§ **THE PROBLEM**: Start at the top and transcribe every record through the final line exactly.
-- SUPPLIED DATA follows --
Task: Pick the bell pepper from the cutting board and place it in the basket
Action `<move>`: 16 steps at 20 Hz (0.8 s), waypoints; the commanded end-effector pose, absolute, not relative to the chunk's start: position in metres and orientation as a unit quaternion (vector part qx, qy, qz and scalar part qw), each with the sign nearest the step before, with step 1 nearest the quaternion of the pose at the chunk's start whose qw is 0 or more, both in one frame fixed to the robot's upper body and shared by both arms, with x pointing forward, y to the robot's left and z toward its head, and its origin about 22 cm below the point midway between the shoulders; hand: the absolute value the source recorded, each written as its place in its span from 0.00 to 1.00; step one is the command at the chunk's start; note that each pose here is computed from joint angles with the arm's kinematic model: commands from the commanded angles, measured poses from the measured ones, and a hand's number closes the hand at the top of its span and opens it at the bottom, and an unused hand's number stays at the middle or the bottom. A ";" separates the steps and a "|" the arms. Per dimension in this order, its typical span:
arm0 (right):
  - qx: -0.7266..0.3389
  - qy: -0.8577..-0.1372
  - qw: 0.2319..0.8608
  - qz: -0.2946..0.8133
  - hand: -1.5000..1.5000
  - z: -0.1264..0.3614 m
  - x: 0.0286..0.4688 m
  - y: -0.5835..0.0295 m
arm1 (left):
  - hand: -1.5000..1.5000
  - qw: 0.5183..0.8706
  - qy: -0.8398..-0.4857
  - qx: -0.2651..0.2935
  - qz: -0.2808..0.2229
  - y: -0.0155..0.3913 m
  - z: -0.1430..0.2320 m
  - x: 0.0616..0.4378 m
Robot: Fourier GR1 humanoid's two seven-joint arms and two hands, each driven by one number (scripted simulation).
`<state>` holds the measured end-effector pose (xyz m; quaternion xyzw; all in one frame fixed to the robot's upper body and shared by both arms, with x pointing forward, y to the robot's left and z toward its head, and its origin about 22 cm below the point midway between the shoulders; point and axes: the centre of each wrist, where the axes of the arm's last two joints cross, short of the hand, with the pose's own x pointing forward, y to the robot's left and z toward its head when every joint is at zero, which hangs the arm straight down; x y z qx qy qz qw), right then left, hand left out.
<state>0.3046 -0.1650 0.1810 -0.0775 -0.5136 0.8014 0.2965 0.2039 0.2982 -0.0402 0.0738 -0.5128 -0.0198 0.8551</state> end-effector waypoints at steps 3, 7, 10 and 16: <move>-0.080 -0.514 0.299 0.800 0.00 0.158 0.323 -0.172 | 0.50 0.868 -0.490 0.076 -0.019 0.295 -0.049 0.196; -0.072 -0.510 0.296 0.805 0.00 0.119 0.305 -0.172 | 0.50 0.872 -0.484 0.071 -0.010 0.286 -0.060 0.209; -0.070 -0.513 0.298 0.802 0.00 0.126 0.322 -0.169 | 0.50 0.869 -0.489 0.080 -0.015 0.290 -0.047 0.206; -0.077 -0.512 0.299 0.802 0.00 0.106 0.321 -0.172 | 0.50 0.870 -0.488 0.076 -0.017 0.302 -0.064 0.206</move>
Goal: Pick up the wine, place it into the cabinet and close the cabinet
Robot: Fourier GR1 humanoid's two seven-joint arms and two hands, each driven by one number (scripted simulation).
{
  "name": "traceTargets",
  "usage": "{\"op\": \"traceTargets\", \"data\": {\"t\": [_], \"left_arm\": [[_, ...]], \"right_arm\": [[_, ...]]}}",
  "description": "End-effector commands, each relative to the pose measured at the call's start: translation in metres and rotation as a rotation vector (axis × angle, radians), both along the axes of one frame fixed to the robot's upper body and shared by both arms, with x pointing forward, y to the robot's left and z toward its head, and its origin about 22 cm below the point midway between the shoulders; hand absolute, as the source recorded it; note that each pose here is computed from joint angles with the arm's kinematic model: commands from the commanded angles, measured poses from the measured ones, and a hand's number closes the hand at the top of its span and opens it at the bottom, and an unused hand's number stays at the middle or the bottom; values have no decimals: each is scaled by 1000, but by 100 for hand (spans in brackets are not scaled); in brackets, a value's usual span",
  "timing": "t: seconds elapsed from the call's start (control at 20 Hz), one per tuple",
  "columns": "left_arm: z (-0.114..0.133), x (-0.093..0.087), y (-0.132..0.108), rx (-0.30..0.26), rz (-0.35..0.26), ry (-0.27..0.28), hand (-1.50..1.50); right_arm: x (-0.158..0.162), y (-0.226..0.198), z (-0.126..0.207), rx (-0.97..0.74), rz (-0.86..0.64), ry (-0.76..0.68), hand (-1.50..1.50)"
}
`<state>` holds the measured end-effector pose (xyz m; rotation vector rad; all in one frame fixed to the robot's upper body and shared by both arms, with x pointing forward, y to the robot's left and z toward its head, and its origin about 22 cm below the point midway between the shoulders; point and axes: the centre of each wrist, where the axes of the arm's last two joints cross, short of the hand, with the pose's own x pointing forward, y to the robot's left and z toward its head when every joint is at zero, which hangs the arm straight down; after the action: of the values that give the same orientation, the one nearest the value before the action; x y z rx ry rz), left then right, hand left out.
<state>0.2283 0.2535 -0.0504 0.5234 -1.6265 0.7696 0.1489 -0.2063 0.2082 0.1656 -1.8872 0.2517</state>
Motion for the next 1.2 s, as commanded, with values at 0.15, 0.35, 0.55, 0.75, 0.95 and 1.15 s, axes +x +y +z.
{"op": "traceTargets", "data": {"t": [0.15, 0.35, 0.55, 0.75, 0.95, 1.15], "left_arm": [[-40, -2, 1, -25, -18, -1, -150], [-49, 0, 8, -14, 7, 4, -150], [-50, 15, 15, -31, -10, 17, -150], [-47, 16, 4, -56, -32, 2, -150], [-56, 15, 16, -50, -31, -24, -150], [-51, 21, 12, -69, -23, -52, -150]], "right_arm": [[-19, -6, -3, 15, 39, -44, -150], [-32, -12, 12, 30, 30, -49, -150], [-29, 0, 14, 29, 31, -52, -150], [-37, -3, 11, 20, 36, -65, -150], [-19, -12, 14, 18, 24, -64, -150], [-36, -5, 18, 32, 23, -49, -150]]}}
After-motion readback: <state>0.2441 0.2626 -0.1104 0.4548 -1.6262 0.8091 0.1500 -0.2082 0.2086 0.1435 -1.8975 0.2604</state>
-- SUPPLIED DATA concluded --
§ **TASK SOLUTION**:
Task: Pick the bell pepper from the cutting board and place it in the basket
Action `<move>`: 16 steps at 20 Hz (0.8 s), waypoints; the commanded end-effector pose, absolute, not relative to the chunk's start: position in metres and orientation as a unit quaternion (vector part qx, qy, qz and scalar part qw), each with the sign nearest the step before, with step 1 nearest the quaternion of the pose at the chunk's start whose qw is 0 or more, both in one frame fixed to the robot's upper body and shared by both arms, with x pointing forward, y to the robot's left and z toward its head, and its origin about 22 cm below the point midway between the shoulders; hand: the absolute value the source recorded, each written as its place in its span from 0.00 to 1.00; step one is the command at the chunk's start; note that each pose here is computed from joint angles with the arm's kinematic model: commands from the commanded angles, measured poses from the measured ones, and a hand's number closes the hand at the top of its span and opens it at the bottom, and an unused hand's number stays at the middle or the bottom. A ";" separates the steps and a "|" the arms. Per dimension in this order, its typical span:
arm0 (right):
  - qx: -0.7266..0.3389
  - qy: -0.8577..-0.1372
  - qw: 0.2319..0.8608
  - qz: -0.2946..0.8133
  - hand: -1.5000..1.5000
  - z: -0.1264..0.3614 m
  - x: 0.0286..0.4688 m
  - y: -0.5835..0.0295 m
arm1 (left):
  - hand: -1.5000..1.5000
  - qw: 0.5183..0.8706
  - qy: -0.8398..-0.4857
  - qx: -0.2651..0.2935
  - qz: -0.2808..0.2229
  - y: -0.0155..0.3913 m
  - z: -0.1430..0.2320 m
  - x: 0.0616..0.4378 m
Robot: Fourier GR1 humanoid's two seven-joint arms and two hands, each driven by one number (scripted simulation).
`<state>` holds the measured end-effector pose (xyz m; quaternion xyzw; all in one frame fixed to the robot's upper body and shared by both arms, with x pointing forward, y to the robot's left and z toward its head, and its origin about 22 cm below the point midway between the shoulders; point and axes: the centre of each wrist, where the axes of the arm's last two joints cross, short of the hand, with the pose's own x pointing forward, y to the robot's left and z toward its head when every joint is at zero, which hangs the arm straight down; x y z qx qy qz qw), right then left, hand left out.
<state>0.3046 -0.1650 0.1810 -0.0775 -0.5136 0.8014 0.2965 0.2039 0.2982 -0.0402 0.0738 -0.5128 -0.0198 0.8551</state> end-effector waypoints at steps 3, 7, 10 and 16: <move>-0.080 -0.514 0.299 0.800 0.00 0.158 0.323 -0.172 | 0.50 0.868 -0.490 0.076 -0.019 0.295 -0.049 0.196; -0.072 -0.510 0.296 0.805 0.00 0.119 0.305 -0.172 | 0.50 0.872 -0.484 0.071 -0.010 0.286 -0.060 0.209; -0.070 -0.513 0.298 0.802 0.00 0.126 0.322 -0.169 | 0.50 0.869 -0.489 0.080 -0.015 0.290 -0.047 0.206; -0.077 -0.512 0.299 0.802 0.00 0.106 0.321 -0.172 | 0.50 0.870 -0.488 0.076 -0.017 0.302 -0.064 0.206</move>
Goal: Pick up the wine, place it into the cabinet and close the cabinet
Robot: Fourier GR1 humanoid's two seven-joint arms and two hands, each driven by one number (scripted simulation).
{
  "name": "traceTargets",
  "usage": "{\"op\": \"traceTargets\", \"data\": {\"t\": [_], \"left_arm\": [[_, ...]], \"right_arm\": [[_, ...]]}}",
  "description": "End-effector commands, each relative to the pose measured at the call's start: translation in metres and rotation as a rotation vector (axis × angle, radians), both along the axes of one frame fixed to the robot's upper body and shared by both arms, with x pointing forward, y to the robot's left and z toward its head, and its origin about 22 cm below the point midway between the shoulders; hand absolute, as the source recorded it; note that each pose here is computed from joint angles with the arm's kinematic model: commands from the commanded angles, measured poses from the measured ones, and a hand's number closes the hand at the top of its span and opens it at the bottom, and an unused hand's number stays at the middle or the bottom; values have no decimals: each is scaled by 1000, but by 100 for hand (spans in brackets are not scaled); in brackets, a value's usual span",
  "timing": "t: seconds elapsed from the call's start (control at 20 Hz), one per tuple",
  "columns": "left_arm: z (-0.114..0.133), x (-0.093..0.087), y (-0.132..0.108), rx (-0.30..0.26), rz (-0.35..0.26), ry (-0.27..0.28), hand (-1.50..1.50); right_arm: x (-0.158..0.162), y (-0.226..0.198), z (-0.126..0.207), rx (-0.97..0.74), rz (-0.86..0.64), ry (-0.76..0.68), hand (-1.50..1.50)"
}
`<state>` holds the measured end-effector pose (xyz m; rotation vector rad; all in one frame fixed to the robot's upper body and shared by both arms, with x pointing forward, y to the robot's left and z toward its head, and its origin about 22 cm below the point midway between the shoulders; point and axes: the centre of each wrist, where the axes of the arm's last two joints cross, short of the hand, with the pose's own x pointing forward, y to the robot's left and z toward its head when every joint is at zero, which hangs the arm straight down; after the action: of the values that give the same orientation, the one nearest the value before the action; x y z rx ry rz), left then right, hand left out.
<state>0.2283 0.2535 -0.0504 0.5234 -1.6265 0.7696 0.1489 -0.2063 0.2082 0.1656 -1.8872 0.2517</state>
Motion for the next 1.2 s, as commanded, with values at 0.15, 0.35, 0.55, 0.75, 0.95 and 1.15 s, axes +x +y +z.
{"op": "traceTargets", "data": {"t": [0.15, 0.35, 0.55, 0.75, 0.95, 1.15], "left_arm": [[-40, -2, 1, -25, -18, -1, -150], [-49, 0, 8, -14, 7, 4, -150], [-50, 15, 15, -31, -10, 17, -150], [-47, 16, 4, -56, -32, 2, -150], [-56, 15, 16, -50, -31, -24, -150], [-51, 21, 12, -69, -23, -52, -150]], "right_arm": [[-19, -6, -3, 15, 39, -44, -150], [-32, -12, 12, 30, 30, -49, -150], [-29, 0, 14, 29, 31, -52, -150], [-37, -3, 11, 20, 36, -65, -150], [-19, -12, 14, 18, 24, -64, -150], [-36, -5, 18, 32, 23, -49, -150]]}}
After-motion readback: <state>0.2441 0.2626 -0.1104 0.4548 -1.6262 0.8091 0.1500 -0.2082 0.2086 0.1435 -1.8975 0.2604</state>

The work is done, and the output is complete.